The Blockchain is very much available as an experimental technology today. Gartner puts it in its hype cycle 2017 already way beyond the peak of inflated expectations, meaning hopes and dreams with regards to Blockchain are about to be challenged by reality, until – after leaving the disillusionment phase – a more broadly distributed usage comes into reach. Overall, the technology parts of a Blockchain are nothing new, a few especially designed programming languages aside.
The missing trigger for the Blockchain to gain more traction is not within its own technological core. It is much like the internet and e-commerce in the 1990ies rather the business models and their impact on our daily lives that will determine the success or failure of Blockchain. The potential is there – imagine a world where trust is ubiquitous. Where no middle men are needed, to manually maintain the trust in form of (digital) paper trails. Entities would be able to base their business decisions on a shared understanding of facts.

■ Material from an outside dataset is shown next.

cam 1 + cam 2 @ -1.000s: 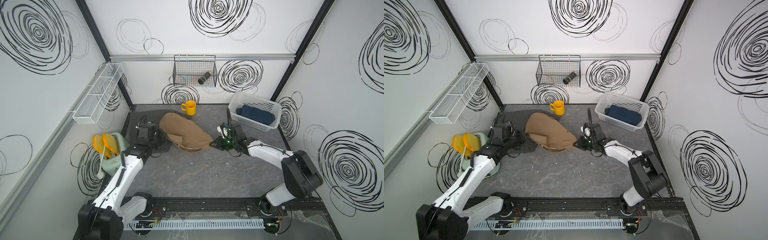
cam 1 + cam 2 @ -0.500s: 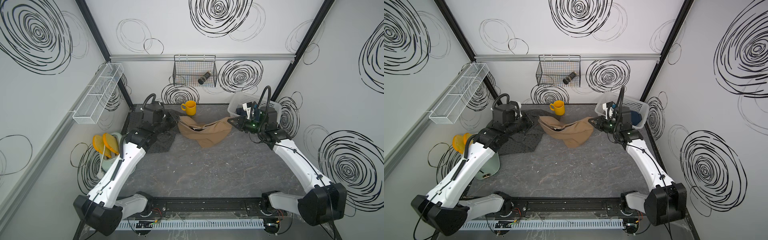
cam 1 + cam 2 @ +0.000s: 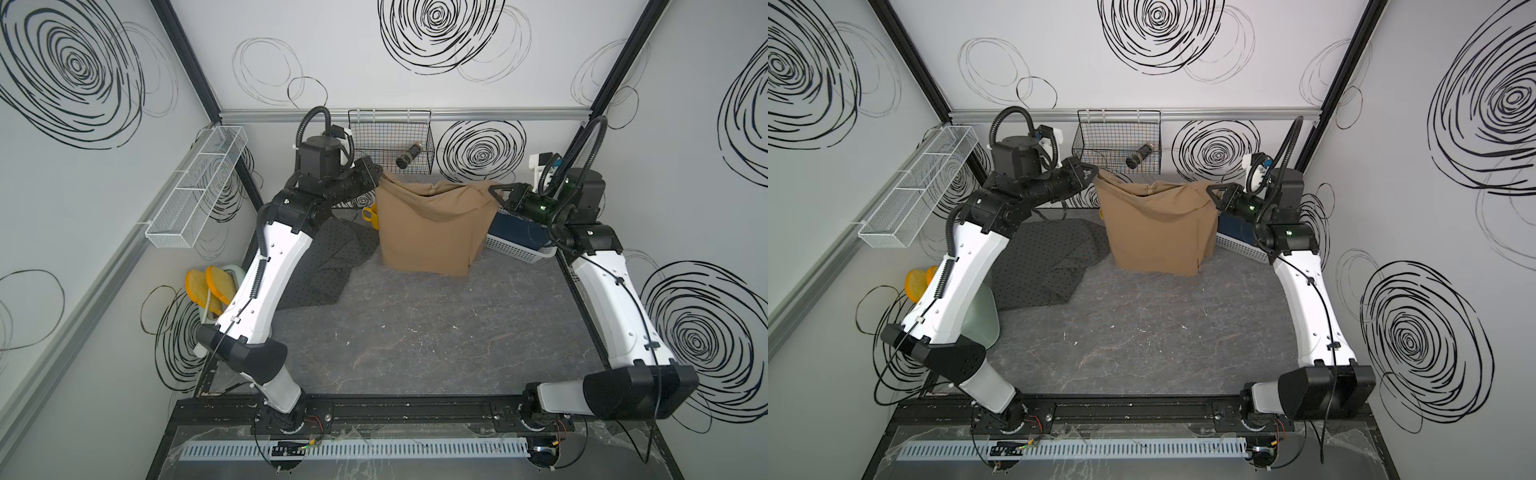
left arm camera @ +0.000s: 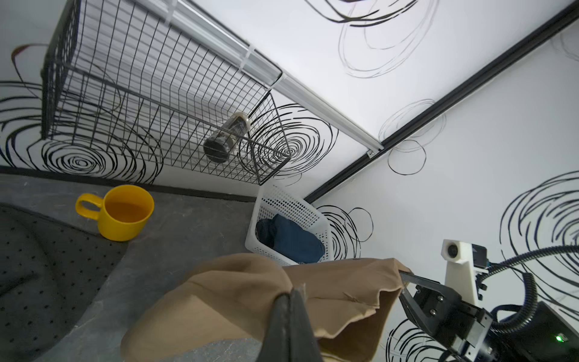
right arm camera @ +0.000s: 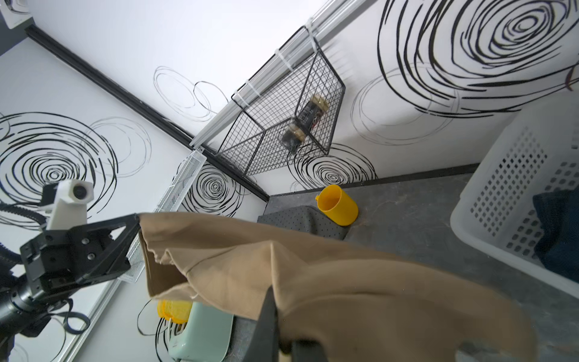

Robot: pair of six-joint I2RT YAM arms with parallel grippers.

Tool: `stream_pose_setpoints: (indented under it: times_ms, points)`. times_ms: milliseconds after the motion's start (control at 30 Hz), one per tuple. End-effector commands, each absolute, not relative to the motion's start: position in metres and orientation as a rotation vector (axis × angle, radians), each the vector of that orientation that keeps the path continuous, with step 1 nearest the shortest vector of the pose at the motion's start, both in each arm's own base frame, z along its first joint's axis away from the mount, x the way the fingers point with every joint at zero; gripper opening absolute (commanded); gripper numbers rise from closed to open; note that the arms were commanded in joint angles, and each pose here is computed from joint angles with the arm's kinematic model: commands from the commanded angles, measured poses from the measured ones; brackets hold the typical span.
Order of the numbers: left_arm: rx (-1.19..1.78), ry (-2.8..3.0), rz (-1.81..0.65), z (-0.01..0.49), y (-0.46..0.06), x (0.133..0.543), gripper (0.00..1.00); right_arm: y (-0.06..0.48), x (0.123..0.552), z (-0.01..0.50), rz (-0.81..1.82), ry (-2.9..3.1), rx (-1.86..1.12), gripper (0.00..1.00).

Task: Roll up the skirts
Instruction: Flatten out the skirt at the center of the board.

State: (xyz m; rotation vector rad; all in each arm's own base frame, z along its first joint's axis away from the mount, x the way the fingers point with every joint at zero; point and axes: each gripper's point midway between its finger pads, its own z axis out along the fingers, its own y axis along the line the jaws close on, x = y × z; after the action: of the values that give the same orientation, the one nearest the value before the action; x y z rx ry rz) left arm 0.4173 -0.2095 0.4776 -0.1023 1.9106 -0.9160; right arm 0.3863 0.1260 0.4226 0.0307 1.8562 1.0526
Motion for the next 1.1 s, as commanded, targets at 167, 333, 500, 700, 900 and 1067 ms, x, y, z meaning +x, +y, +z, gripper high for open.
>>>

And this might be the biggest chance as well as one of the biggest hurdles to be overcome for Blockchain solutions: They rarely provide enough sense and value if only looked at within the isolated scope of an individual company. Trust involves several parties and while maintaining trust within a company can be challenging, there are usually established mechanisms and technology in place to solve that. It is the trust between the players of an industry and beyond that promises the most value. That wider spread trust can be achieved. It has to be initially created though. And that will most likely not be a task for any individual player: For a whole industry to accept a Blockchain in its middle, it has to be designed and setup from a general trustworthy entity. Industry alliances or partnerships might be able to fulfill that role as of today. Later on startups with an adequate multi-sided platform approaches and enough disruptive potential might be able to scale up a solution beyond what we can imagine today.
Another chance for Blockchain based solutions are IoT Platforms. Gartner sees them moving from innovation triggers in 2016 to entering the peak of inflated expectations phase in its 2017 Hype Cycle. Gartner places IoT Platforms in a less mature state than Blockchain. Nevertheless, they will be playing an important role for the success of Blockchains. With IoT, for many scenarios the initial “upload” of trust into the Blockchain will be automated: IoT-Sensors that deliver their data directly into a Blockchain are less prone to manipulation compared to more manual approaches and hence the basis for trust is improved.
Overall with Blockchain, many answers to open questions are not in sight and the majority of relevant questions is probably not even asked yet. It is worth though, searching for these answers and gain a basic understanding on the potential impact within your specific industry and line of business. It might change its color and shape a few times on its way but in the end, I am convinced we will have a significant positive impact in our business as well as personal lives.
P. S: For those of you who want to dive deeper into the trust question, Blockchain tackles essentially the Byzantine Generals Problem.